To test this, he and his colleagues worked with 10 hospitals in the US, Canada and Poland for more than two years to compare the outcomes of infants whose delivery involved the different procedures. All of the infants were non-vigorous and were born between 35 and 42 weeks of gestation.
Half of the hospitals had providers milk the umbilical cord four times before cutting, while the other half used early cord clamping. After one year, hospitals switched to the opposite protocol. By the end of the trial, information was collected on 1730 non-vigorous infants, of whom 872 had umbilical cord milking and 858 had early cord clamping.

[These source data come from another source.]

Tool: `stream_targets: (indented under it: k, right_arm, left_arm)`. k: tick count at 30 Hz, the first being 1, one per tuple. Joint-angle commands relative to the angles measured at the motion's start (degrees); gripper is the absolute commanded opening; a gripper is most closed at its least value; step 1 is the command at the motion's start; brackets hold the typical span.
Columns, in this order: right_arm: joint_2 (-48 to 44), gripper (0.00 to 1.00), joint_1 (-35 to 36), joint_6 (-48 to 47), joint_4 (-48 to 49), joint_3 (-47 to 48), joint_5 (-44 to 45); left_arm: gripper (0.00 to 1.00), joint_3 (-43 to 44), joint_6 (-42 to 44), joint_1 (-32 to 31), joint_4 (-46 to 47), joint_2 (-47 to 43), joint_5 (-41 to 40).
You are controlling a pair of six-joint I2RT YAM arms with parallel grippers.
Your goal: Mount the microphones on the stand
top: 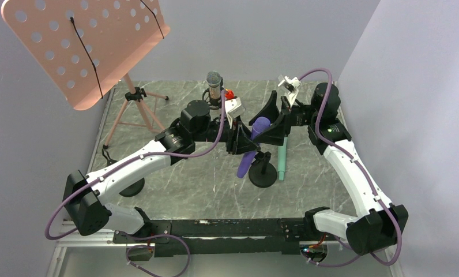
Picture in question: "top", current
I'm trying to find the purple plastic microphone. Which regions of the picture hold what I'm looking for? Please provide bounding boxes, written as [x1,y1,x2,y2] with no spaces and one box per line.
[236,116,272,179]

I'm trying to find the black round-base microphone stand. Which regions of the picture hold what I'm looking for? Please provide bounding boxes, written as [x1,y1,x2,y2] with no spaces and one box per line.
[248,152,278,188]

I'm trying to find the glitter microphone with mesh head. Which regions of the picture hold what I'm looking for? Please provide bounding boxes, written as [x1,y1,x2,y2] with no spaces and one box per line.
[206,71,223,93]

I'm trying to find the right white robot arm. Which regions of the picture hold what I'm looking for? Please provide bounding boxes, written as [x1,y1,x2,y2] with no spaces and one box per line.
[249,83,409,256]

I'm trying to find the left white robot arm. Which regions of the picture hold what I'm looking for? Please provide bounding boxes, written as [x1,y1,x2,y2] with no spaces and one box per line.
[63,98,258,237]

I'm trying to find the pink perforated music stand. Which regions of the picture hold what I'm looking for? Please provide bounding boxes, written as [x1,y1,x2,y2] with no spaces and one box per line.
[1,1,170,132]

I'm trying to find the teal plastic microphone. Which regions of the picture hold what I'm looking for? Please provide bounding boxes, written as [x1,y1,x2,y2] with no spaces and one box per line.
[277,137,288,181]

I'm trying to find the black shock mount tripod stand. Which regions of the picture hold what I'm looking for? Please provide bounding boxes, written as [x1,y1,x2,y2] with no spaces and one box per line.
[202,87,228,110]

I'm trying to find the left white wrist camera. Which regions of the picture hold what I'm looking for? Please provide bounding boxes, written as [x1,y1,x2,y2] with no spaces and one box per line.
[224,89,246,126]

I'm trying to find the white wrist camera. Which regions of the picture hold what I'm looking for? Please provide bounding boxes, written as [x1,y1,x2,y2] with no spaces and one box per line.
[278,75,301,106]
[224,89,246,126]

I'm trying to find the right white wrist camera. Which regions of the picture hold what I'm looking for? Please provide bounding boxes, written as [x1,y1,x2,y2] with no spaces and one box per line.
[278,75,301,106]

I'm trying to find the black base frame bar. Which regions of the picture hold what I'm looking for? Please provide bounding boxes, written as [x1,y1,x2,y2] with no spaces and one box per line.
[113,218,324,257]

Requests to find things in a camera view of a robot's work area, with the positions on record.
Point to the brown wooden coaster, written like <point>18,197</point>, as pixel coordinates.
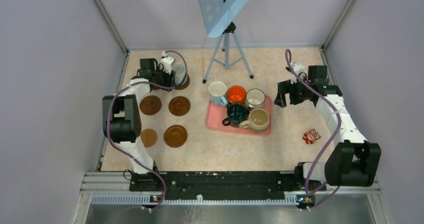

The researchers found that umbilical cord milking significantly increased levels of haemoglobin, a protein in red blood cells responsible for transporting oxygen. Infants in this group had, on average, 0.68 more grams of haemoglobin per decilitre of blood compared with those in the early cord clamping group.
“Clinically, it’s not a huge number, but it’s demonstrating that they actually are getting more blood,” says Katheria. “Haemoglobin is what we measure, but in cord blood, there’s lots of [other beneficial] things like stem cells and immune cells.”
This may explain why infants in the umbilical cord milking group also had better health outcomes. For example, 61 per cent of infants in this group required cardiorespiratory support compared with 71 per cent in the early cord clamping group. Additionally, only 1 per cent developed moderate-to-severe hypoxic-ischaemic encephalopathy – a brain injury caused by a lack of oxygen – versus 3 per cent in the other group. There were, though, no significant differences in admission rates to neonatal intensive care units between the two groups.
“I think this is a very big step forward in our efforts to provide what we call optimal management of the umbilical cord,” says at Brighton and Sussex Medical School in the UK. “If you are poorly at birth with brain damage, that will affect your whole life… So, the better start we can give, the better they’re going to do later on.”